*Dataset entries*.
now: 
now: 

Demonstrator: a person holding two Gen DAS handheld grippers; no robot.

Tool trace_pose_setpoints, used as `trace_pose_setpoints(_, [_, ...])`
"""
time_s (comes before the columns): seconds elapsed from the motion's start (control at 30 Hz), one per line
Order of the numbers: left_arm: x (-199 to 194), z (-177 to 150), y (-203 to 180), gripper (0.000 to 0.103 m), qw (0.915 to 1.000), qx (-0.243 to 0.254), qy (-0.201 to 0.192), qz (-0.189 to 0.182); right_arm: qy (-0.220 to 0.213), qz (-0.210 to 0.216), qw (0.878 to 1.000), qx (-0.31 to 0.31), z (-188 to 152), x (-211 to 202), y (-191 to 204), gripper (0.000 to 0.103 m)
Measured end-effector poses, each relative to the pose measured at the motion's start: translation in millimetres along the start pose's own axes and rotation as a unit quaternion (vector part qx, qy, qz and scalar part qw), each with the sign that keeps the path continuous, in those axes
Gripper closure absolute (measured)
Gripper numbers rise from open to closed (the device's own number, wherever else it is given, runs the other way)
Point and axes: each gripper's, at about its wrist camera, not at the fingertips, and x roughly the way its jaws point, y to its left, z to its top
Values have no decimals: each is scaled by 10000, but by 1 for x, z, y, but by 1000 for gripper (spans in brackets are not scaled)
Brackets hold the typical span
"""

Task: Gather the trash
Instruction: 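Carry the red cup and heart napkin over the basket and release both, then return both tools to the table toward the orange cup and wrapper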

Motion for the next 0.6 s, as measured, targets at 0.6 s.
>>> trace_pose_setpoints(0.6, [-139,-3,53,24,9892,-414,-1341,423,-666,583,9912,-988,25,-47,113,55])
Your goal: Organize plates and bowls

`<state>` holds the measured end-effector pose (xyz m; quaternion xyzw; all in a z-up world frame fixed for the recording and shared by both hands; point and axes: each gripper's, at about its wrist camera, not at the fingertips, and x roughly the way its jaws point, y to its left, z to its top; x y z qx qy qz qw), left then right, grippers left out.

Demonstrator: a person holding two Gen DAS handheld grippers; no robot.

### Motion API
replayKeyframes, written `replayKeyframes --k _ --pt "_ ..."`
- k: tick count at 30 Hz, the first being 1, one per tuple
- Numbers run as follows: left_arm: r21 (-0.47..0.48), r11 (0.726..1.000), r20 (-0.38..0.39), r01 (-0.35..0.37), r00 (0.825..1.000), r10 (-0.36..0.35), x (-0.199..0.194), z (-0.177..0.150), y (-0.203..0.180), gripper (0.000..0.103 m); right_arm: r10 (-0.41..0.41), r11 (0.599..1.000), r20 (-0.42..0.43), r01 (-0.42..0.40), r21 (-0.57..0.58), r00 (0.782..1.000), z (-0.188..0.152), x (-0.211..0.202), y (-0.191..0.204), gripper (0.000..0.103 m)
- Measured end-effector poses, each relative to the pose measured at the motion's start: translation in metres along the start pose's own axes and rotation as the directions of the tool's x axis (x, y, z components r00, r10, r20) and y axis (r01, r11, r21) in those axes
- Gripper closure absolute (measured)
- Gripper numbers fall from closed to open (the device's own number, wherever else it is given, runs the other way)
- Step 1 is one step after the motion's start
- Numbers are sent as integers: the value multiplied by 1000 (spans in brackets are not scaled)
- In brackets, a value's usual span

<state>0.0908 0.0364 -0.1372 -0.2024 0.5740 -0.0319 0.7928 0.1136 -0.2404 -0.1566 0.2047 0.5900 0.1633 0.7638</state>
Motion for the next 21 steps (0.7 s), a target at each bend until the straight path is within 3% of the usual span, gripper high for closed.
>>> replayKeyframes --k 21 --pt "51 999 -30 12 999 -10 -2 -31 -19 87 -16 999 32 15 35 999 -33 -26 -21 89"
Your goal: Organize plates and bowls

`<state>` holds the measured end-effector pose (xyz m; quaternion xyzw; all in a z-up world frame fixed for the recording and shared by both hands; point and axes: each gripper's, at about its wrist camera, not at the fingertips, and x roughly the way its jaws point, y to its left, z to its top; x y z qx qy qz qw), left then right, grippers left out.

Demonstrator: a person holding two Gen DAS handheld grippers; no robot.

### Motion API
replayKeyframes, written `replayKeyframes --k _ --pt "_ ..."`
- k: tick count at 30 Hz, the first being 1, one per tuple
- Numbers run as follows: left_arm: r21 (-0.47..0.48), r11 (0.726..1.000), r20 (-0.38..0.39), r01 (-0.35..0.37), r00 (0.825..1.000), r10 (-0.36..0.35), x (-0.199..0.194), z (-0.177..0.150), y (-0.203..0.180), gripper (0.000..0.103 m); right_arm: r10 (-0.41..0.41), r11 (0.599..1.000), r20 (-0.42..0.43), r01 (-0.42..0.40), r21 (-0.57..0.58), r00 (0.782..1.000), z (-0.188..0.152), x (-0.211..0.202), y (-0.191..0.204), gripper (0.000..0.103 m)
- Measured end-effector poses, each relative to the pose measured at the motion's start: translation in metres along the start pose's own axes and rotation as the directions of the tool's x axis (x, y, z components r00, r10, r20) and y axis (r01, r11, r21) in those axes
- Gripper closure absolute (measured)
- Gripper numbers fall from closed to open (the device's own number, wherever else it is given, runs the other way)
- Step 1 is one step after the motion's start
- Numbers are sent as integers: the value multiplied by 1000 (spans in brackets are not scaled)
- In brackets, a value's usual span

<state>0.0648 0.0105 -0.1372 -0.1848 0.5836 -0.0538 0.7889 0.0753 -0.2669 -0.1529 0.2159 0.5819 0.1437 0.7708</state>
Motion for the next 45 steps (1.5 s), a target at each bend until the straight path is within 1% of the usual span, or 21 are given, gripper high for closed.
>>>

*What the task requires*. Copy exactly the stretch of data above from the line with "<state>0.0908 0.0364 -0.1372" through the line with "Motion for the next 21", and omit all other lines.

*Answer space*.
<state>0.0908 0.0364 -0.1372 -0.2024 0.5740 -0.0319 0.7928 0.1136 -0.2404 -0.1566 0.2047 0.5900 0.1633 0.7638</state>
Motion for the next 21 steps (0.7 s), a target at each bend until the straight path is within 3% of the usual span, gripper high for closed.

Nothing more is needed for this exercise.